> _WHAT TO DO_:
Whenever the word "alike" appears in a line of the listing, copy that line.

> _RECORDED INFORMATION_:

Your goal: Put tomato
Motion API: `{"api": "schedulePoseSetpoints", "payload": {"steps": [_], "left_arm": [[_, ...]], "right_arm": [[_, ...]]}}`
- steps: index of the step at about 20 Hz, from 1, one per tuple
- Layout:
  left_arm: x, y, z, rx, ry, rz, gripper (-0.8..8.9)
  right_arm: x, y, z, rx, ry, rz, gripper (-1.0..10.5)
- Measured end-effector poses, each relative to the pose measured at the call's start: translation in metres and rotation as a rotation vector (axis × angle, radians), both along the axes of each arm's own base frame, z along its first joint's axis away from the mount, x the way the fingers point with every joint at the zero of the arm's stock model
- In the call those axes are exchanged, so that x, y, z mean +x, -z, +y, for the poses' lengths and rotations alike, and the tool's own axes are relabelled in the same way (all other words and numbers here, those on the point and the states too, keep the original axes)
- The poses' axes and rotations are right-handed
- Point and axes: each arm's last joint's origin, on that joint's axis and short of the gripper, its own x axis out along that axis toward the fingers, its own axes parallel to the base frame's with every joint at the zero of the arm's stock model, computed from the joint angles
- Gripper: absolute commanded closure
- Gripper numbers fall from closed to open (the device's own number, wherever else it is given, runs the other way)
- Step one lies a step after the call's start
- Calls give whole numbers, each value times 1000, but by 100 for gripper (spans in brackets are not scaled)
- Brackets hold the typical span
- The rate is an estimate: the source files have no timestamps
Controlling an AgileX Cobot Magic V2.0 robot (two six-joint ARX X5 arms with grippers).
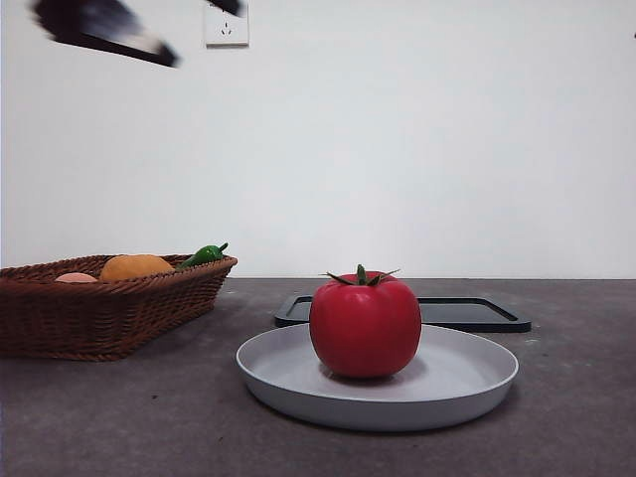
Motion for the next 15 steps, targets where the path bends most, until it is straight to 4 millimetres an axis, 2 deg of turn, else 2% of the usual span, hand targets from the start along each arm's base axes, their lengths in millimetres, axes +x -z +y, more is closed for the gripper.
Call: {"api": "schedulePoseSetpoints", "payload": {"steps": [3, 6, 11, 15], "left_arm": [[-18, -3, 28, 27, -85, 66, 337], [-37, -3, 41, 10, -37, 152, 341], [-60, 5, 43, -46, 176, 347, 345], [-62, 7, 43, -33, 204, 364, 345]], "right_arm": [[8, 2, 2, -2, 0, 8, 522], [18, 5, 4, -3, -3, 23, 522], [30, 13, 12, -1, -41, 69, 522], [39, 20, 25, -11, -95, 97, 522]]}}
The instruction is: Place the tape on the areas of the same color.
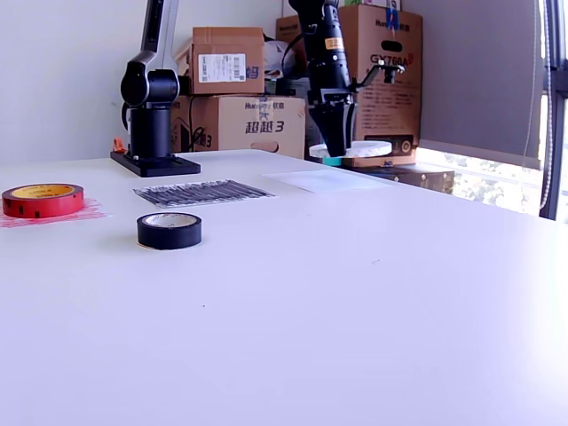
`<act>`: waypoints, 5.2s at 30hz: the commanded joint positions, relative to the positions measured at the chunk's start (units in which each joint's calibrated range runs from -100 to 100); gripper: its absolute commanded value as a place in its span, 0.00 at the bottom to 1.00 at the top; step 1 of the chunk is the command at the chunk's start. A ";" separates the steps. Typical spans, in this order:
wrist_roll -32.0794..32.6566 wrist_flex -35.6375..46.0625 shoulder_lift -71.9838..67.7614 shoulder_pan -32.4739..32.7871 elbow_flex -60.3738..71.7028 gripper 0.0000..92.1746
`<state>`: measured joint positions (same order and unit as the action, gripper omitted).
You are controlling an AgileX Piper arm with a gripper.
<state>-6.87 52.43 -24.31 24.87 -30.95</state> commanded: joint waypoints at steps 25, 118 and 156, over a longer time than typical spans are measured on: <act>-1.47 -3.00 -0.29 -3.39 -6.90 0.00; 2.54 16.77 -20.21 -46.72 37.27 0.59; 7.94 16.86 -26.20 -40.40 38.36 0.59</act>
<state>1.42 68.67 -50.92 -15.66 7.56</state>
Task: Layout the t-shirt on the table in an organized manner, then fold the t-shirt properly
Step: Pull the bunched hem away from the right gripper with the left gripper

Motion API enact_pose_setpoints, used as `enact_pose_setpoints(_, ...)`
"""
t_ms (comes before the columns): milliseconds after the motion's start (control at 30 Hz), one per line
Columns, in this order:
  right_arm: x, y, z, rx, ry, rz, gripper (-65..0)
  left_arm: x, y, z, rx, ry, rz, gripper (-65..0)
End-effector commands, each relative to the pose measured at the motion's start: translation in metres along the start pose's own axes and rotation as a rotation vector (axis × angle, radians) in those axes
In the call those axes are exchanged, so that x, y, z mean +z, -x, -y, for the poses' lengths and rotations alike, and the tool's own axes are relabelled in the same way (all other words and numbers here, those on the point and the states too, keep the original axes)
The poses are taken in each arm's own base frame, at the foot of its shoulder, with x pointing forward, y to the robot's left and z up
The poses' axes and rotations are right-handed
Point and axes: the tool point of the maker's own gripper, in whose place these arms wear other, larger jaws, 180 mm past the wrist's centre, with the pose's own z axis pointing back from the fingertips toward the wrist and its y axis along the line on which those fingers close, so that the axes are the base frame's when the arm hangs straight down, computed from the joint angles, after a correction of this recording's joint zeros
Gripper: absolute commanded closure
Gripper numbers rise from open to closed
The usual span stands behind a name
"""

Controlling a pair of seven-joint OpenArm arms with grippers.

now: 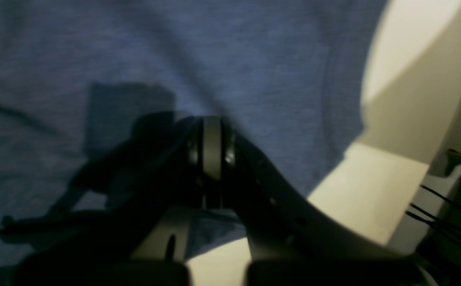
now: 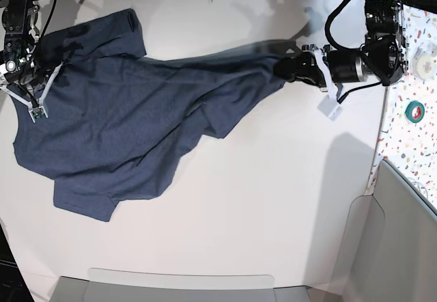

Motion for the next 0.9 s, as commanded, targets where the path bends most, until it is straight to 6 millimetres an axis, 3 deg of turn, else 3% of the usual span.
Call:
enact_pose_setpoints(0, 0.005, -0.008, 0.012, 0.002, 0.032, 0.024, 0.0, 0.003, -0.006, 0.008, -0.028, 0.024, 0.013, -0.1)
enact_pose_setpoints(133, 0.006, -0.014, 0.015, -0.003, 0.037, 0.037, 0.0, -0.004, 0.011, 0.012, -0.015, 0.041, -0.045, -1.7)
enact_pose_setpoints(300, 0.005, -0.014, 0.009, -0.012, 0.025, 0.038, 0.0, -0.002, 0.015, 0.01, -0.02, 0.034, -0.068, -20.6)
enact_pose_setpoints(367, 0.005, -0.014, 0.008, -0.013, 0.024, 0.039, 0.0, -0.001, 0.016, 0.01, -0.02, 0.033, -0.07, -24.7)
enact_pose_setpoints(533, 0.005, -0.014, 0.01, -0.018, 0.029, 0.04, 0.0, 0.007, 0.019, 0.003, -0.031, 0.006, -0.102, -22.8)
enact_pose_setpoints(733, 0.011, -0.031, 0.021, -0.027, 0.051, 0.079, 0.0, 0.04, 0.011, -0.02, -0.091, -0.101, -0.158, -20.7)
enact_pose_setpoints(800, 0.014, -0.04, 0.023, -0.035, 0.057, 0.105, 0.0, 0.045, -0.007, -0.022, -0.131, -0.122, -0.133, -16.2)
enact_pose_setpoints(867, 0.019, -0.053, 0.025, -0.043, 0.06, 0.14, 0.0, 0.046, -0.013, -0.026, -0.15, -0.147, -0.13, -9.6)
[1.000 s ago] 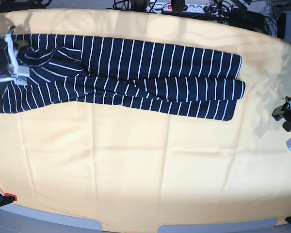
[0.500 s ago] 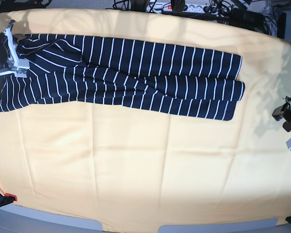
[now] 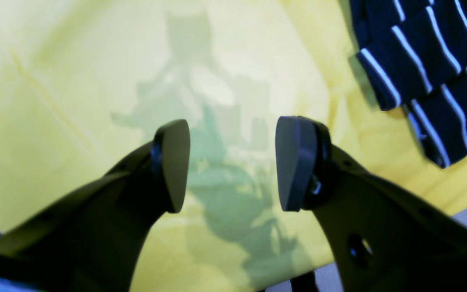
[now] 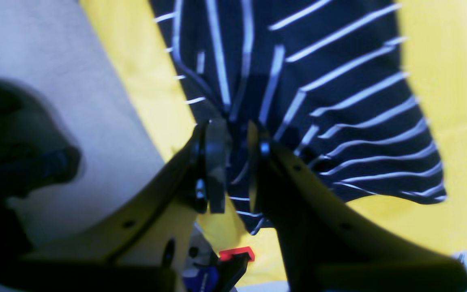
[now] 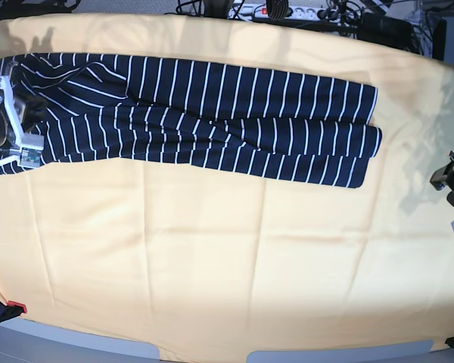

> _WRITTEN REPLY_:
- In the call those axes are exchanged, so that x, y, z mean +x, -z, +y, for the poses' lengths and rotations alike, and the tool's own axes are relabelled in the same way (all other words and numbers here, those on the point and the states too, keep the original axes)
In the call those axes are exchanged, so that x, y, z mean +z, -x, -y, for the poses' lengths and rotations alike, and the tool's own axes are relabelled in the same way (all other words and numbers here, those on the point and the states too, keep the original axes)

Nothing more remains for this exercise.